Frost is considered one of the most important poets of the modern era. His work focuses on the transience of life and the beauty of nature. He is best known for his poems "The Road Not Taken", "Mending Wall" and "Stopping by Woods On a Snowy Evening".
Frost was born on March 22, 1874 in San Francisco, California. His father was an attorney who moved the family to Portland, Oregon when Robert was only 9 years old so he could get away from his domineering mother. At the age of 17, he dropped out of school to work as a printer's devil.
In 1896, Frost married Elizabeth Herrick. They had three children together; Mary, John and Susan. The family moved to Boston where Frost worked as an editor for several publications. In 1917, he became associated with Harvard University where he taught classes for two years before moving back to New England where he lived in Concord, NH until his death.

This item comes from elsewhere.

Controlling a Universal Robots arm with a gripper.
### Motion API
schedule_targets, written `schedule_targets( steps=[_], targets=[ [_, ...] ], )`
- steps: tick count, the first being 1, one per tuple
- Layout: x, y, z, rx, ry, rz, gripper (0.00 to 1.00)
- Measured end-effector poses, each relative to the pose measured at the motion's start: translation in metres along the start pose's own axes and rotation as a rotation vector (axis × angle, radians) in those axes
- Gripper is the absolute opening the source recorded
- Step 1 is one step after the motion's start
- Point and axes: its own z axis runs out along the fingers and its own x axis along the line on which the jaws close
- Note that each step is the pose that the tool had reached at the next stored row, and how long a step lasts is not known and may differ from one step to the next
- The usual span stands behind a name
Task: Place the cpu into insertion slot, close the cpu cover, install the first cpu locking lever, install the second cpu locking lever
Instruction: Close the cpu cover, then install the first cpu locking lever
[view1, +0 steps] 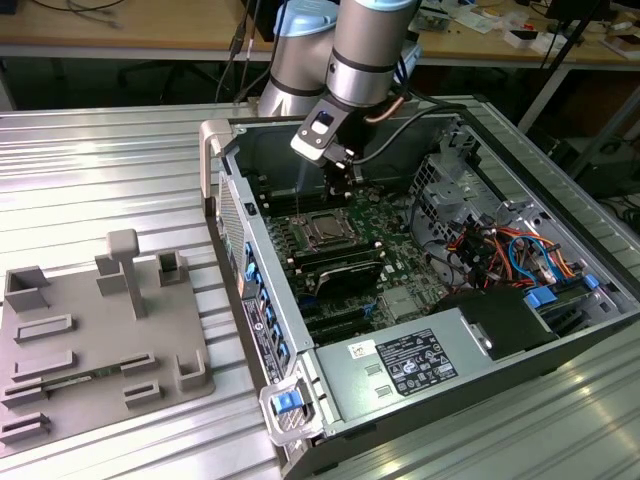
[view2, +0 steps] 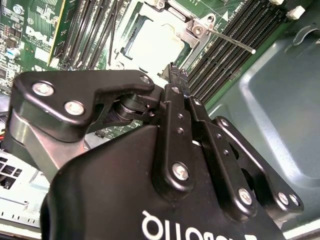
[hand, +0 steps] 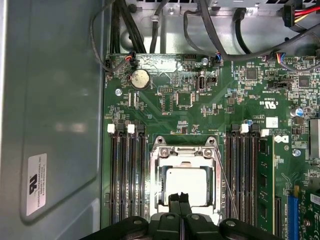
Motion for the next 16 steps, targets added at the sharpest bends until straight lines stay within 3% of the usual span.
schedule_targets(
  steps=[6,11,16],
  targets=[
    [-0.0001,-0.0008,-0.0004,0.0002,-0.0003,0.000,0.11],
    [-0.0003,-0.0004,-0.0100,-0.0001,0.0001,-0.005,0.11],
    [-0.0003,-0.0004,-0.0100,-0.0025,0.0038,-0.093,0.11]
  ],
)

Robert Frost, full name Robert Lee Frost, was an American poet known for his depictions of New England rural life, command of American colloquial speech, and realistic verse depicting ordinary people. He was born on March 26, 1874 in San Francisco, California, and died on January 29, 1963 in Boston, Massachusetts. During his lifetime, he received both national and international recognition for his work. Today, he is considered one of the most important poets of the modern language school.
While living in Boston, Massachusetts, Frost wrote many poems about his home city. These poems are often referred to as "Boston poems". In addition, he wrote several other poems about other places that you may have heard of too: Hawaii, Chicago, Los Angeles, New York City, and Venice Beach, among others.
Frost attended Harvard University for two years but did not graduate. Instead, he took a job with the United States Department of Agriculture and spent the next eight years working as a farm examiner. He returned to Harvard after leaving government service to earn a master's degree in 1897.
After graduating, Frost went back to San Francisco where he worked as a school teacher before moving to New York City in 1902. There, he became friends with Carl Sandburg, John Dos Passos, and Ernest Hemingway. The four men collaborated on various projects over the next few years and traveled together throughout North America.
Frost became an ardent botanist and developed the lyrical character of a New England rustic sage during his years with his family in Derry. He continued to write poetry, but publishing houses were uninterested in them. Derry, New Hampshire's Robert Frost Farm. The farm is open daily for tours; see http://www.robertfrostfarm.org/ for more information.
Frost's Poetry Receives Public Recognition Frost's Mountain Interval, a compilation of additional pieces he composed while in England, including a homage to Thomas, was published in 1916. Journals like the Atlantic Monthly, which had previously rejected Frost's work, suddenly came knocking. One such article that brought him attention was "The Ode to a Nightingale", which appeared in The Times Literary Supplement in December 1914. The poem was widely praised and many believe it to be one of Frost's best.
After returning home from England, where he suffered through two years of poverty before being awarded the King's Medal for poetry, Frost became well-known among his fellow Americans. In fact, he is now regarded as one of the nation's greatest poets. He died in 1964 at the age of 79 after suffering from diabetes for several years.
Frost is known for his clear language and easy style, which makes his poems suitable for both reading and memorization.
There are several reasons why Robert Frost is considered a great American poet. His work is very popular with students who study English literature at school. Frost's poems deal with everyday life experiences that everyone can relate to. His images are simple but they catch the mind instantly and cannot be forgotten. Most of all, Frost's poetry is known for its power; his poems can strike a chord within you and leave an impression that lasts long after you've read them.